**TASK DIRECTIONS:**
Could you count how many lines of the data include "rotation" and answer with the number only?

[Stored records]
↓
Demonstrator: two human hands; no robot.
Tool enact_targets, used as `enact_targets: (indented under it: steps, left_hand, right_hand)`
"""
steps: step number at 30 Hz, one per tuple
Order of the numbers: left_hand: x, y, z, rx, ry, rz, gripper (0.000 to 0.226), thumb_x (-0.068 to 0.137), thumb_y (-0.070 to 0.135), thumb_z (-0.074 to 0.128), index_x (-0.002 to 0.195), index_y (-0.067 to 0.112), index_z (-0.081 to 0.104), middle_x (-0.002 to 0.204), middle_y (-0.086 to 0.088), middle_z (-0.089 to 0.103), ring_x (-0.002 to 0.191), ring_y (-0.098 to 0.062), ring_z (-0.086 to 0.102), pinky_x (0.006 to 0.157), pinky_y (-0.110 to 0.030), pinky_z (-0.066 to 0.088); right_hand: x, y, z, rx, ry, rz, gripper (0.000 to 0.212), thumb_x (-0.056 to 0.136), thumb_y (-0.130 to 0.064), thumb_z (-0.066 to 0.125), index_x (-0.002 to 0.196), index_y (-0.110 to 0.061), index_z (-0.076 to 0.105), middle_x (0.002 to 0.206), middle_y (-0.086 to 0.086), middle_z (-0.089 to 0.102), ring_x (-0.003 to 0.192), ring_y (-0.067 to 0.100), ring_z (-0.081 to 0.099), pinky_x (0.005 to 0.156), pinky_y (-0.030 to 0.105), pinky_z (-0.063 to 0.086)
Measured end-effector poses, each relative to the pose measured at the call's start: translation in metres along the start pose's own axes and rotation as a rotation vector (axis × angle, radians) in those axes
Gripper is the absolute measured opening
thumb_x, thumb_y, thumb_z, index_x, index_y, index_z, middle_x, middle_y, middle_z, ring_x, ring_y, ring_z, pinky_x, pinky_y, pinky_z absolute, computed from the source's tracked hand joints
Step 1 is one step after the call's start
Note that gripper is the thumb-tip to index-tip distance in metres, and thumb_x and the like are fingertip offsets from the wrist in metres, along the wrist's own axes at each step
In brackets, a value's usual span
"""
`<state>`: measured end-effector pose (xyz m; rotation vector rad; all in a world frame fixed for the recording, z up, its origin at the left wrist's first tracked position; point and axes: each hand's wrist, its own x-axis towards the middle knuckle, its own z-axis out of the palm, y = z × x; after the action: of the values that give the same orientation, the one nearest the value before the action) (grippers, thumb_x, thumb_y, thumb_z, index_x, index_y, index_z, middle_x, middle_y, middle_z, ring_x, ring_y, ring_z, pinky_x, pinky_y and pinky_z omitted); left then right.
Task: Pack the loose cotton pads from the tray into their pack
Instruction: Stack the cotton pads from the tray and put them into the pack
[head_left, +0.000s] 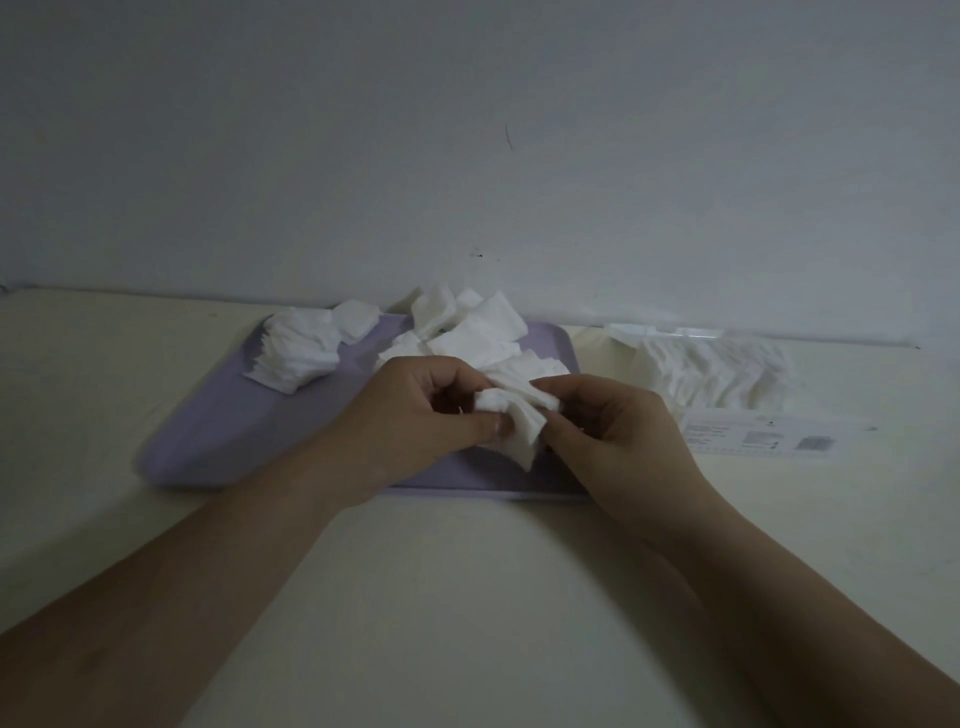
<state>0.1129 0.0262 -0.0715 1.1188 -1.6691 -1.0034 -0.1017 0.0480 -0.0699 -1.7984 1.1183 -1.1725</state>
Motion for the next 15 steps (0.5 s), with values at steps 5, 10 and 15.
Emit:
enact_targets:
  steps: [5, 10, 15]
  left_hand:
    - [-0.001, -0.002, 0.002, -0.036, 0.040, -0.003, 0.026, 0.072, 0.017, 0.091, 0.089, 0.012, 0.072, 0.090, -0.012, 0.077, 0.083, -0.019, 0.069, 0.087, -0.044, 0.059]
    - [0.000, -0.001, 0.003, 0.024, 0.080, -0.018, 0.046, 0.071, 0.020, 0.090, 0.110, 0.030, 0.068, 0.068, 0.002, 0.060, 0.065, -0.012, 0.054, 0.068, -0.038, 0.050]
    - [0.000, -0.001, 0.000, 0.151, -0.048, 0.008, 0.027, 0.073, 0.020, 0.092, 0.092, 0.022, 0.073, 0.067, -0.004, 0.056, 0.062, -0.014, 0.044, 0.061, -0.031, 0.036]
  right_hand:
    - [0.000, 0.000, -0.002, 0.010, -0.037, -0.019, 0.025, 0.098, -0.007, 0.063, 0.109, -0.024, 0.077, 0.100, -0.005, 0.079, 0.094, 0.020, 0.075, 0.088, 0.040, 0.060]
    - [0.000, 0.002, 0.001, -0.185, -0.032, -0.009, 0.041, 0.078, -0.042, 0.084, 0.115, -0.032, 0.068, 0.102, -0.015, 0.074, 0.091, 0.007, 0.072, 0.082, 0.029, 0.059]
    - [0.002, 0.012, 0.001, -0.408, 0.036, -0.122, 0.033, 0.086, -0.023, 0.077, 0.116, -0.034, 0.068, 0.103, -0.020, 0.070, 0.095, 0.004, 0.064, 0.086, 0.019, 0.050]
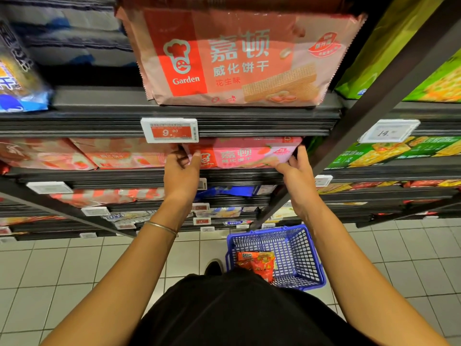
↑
**RESULT:**
2